#### TRY IT
Count the lines of data below that include "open". Provide only the number.

#### DATASET CONTENT
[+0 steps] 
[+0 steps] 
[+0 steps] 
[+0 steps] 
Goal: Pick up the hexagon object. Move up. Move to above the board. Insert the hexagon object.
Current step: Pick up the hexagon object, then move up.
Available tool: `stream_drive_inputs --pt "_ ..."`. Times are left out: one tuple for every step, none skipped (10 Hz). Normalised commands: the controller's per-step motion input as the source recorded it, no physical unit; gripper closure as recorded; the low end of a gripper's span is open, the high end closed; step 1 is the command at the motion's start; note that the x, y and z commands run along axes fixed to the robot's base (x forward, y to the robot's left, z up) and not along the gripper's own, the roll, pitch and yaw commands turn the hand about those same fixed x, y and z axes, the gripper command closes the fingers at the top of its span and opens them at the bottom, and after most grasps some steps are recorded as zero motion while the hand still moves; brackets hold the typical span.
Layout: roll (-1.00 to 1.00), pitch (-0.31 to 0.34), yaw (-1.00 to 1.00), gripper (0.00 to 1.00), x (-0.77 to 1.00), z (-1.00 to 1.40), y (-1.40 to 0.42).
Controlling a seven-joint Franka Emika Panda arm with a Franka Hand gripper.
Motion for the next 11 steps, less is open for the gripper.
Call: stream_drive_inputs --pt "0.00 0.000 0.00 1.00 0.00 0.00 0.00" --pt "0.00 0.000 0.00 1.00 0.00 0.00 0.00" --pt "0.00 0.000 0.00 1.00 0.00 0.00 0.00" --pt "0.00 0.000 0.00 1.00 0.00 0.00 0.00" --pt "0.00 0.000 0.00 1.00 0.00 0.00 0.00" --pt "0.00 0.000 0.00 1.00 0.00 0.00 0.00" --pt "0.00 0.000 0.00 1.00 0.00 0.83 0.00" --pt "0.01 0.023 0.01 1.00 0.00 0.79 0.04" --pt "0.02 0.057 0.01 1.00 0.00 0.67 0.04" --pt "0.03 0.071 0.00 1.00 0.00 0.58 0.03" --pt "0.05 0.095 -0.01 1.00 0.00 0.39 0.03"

#### ANSWER BOX
2